▼
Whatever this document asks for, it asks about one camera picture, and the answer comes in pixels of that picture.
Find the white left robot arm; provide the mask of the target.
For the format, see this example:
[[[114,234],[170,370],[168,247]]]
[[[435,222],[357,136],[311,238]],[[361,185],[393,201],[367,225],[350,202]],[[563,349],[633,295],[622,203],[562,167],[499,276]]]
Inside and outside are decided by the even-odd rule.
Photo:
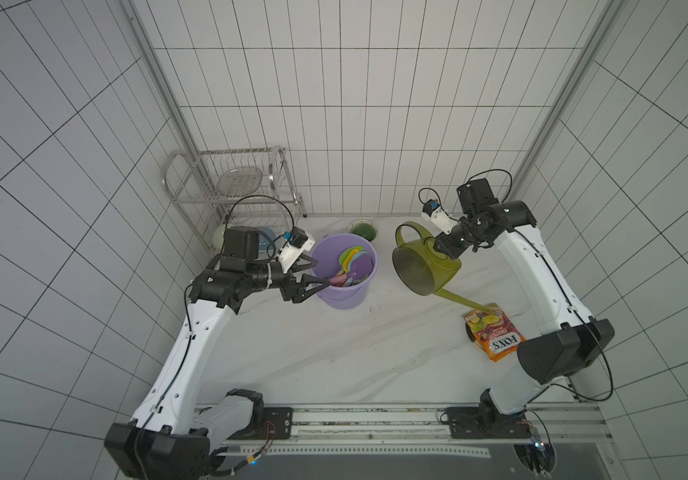
[[[244,300],[276,289],[302,303],[328,286],[309,274],[316,266],[313,236],[294,227],[284,245],[262,255],[255,227],[230,227],[221,251],[185,292],[186,316],[150,393],[130,421],[113,424],[105,448],[121,472],[134,479],[199,479],[213,470],[231,437],[271,436],[259,392],[233,389],[220,403],[196,412],[203,376],[219,337]]]

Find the green trowel wooden handle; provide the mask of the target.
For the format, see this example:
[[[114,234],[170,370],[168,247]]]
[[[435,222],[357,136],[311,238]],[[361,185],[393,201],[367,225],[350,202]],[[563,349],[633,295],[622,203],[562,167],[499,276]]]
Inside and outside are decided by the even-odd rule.
[[[360,258],[365,258],[367,255],[368,255],[368,252],[366,252],[364,249],[363,249],[362,252],[358,253],[358,254],[353,258],[353,260],[350,262],[350,264],[349,264],[349,269],[348,269],[348,271],[345,272],[345,273],[349,273],[349,272],[352,270],[352,264],[353,264],[355,261],[359,260]]]

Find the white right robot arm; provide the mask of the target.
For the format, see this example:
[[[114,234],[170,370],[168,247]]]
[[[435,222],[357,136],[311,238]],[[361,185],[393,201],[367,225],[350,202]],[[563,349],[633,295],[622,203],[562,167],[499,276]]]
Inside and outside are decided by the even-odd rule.
[[[522,201],[502,201],[484,178],[470,178],[457,189],[463,214],[451,218],[440,201],[428,199],[423,219],[439,228],[432,234],[415,221],[395,230],[393,267],[412,292],[464,304],[478,315],[491,354],[514,350],[518,363],[480,397],[478,420],[486,427],[516,421],[530,402],[604,357],[615,335],[610,321],[595,318],[582,304],[549,254],[537,221]],[[494,247],[518,276],[536,315],[539,334],[524,339],[506,328],[504,314],[445,290],[467,251]]]

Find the teal plastic shovel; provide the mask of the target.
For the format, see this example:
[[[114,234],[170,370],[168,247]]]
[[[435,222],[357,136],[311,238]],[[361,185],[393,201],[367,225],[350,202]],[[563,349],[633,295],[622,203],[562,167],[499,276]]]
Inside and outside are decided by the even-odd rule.
[[[347,274],[347,279],[344,282],[344,286],[357,285],[363,282],[366,278],[366,275],[361,275],[358,272],[349,272]]]

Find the yellow spade orange handle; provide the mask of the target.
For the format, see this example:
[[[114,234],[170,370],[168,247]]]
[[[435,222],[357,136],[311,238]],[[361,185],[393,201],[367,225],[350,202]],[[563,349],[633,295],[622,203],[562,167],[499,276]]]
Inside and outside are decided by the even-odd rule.
[[[341,270],[347,272],[349,269],[349,264],[353,258],[360,252],[363,251],[363,247],[360,245],[350,247],[346,249],[339,257],[339,263]]]

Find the purple shovel pink handle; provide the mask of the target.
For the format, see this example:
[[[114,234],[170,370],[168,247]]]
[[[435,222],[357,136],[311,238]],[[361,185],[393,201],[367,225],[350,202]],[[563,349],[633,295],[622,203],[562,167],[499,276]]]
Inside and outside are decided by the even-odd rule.
[[[352,270],[350,272],[358,272],[361,275],[366,275],[368,278],[373,273],[374,269],[375,261],[368,253],[365,258],[360,258],[352,264]],[[336,287],[346,287],[344,286],[344,282],[347,279],[347,274],[348,273],[340,269],[339,273],[330,279],[330,283]]]

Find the green transparent watering can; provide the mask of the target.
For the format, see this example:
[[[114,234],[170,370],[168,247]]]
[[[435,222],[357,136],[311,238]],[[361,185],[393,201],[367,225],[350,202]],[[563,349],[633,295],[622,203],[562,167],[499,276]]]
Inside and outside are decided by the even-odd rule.
[[[421,296],[435,295],[486,314],[495,314],[492,308],[445,289],[460,271],[462,262],[436,251],[435,237],[425,227],[406,221],[396,228],[395,240],[393,266],[412,292]]]

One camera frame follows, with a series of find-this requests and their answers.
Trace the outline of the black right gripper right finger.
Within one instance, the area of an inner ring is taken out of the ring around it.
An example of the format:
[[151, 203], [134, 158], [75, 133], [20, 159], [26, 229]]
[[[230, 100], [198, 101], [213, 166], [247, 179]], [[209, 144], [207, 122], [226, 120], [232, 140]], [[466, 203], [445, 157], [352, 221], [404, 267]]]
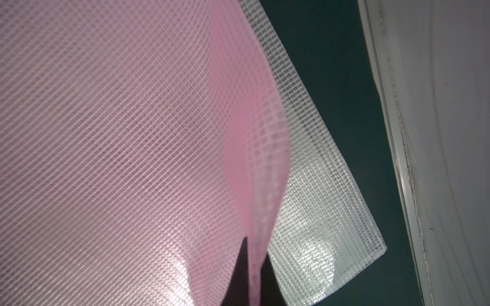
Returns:
[[261, 306], [287, 306], [279, 288], [270, 256], [267, 254], [261, 268]]

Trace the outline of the pink mesh document bag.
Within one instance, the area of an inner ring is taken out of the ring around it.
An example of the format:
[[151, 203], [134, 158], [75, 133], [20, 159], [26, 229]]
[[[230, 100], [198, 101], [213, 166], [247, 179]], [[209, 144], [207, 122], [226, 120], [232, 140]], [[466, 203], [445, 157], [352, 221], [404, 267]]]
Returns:
[[238, 1], [1, 2], [1, 304], [220, 305], [260, 272], [285, 108]]

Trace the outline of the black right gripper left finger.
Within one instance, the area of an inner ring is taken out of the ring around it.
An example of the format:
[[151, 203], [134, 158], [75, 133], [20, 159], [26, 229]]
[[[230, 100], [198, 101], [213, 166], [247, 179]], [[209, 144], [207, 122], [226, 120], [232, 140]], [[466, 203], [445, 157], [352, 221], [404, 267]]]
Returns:
[[248, 238], [245, 237], [221, 306], [249, 306], [249, 304]]

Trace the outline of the blue zipper document bag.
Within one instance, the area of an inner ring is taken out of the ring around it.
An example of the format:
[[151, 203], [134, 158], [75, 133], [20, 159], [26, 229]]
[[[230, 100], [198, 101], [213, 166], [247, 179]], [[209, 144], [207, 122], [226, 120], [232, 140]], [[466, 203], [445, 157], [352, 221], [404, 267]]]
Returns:
[[387, 247], [366, 202], [283, 43], [258, 1], [241, 1], [286, 110], [290, 175], [269, 256], [288, 305], [314, 305]]

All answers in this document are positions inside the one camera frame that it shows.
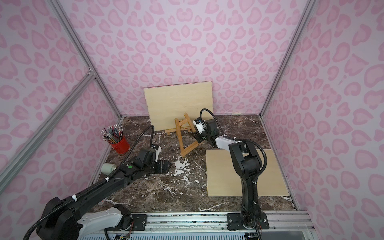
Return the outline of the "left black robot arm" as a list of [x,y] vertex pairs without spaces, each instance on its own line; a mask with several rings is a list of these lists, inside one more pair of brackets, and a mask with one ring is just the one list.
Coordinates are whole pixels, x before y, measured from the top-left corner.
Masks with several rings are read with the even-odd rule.
[[36,233],[42,240],[78,240],[107,228],[126,230],[132,226],[131,211],[122,204],[90,214],[95,205],[134,181],[153,174],[167,174],[172,166],[159,160],[160,147],[141,149],[105,179],[65,199],[53,198],[44,209]]

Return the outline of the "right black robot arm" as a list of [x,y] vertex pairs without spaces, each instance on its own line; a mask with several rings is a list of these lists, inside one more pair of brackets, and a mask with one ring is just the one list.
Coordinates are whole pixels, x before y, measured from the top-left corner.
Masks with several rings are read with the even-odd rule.
[[241,212],[227,214],[227,229],[231,232],[240,229],[256,230],[260,237],[262,230],[270,228],[258,197],[258,179],[268,163],[265,151],[254,141],[223,134],[216,119],[204,121],[197,118],[193,125],[197,129],[193,136],[199,143],[206,141],[211,147],[230,153],[234,170],[241,179]]
▲
Activity
The task calls for all lines in the entries that hold "gripper".

Solution to the problem
Trace the outline of the black right gripper right finger.
Trace the outline of the black right gripper left finger.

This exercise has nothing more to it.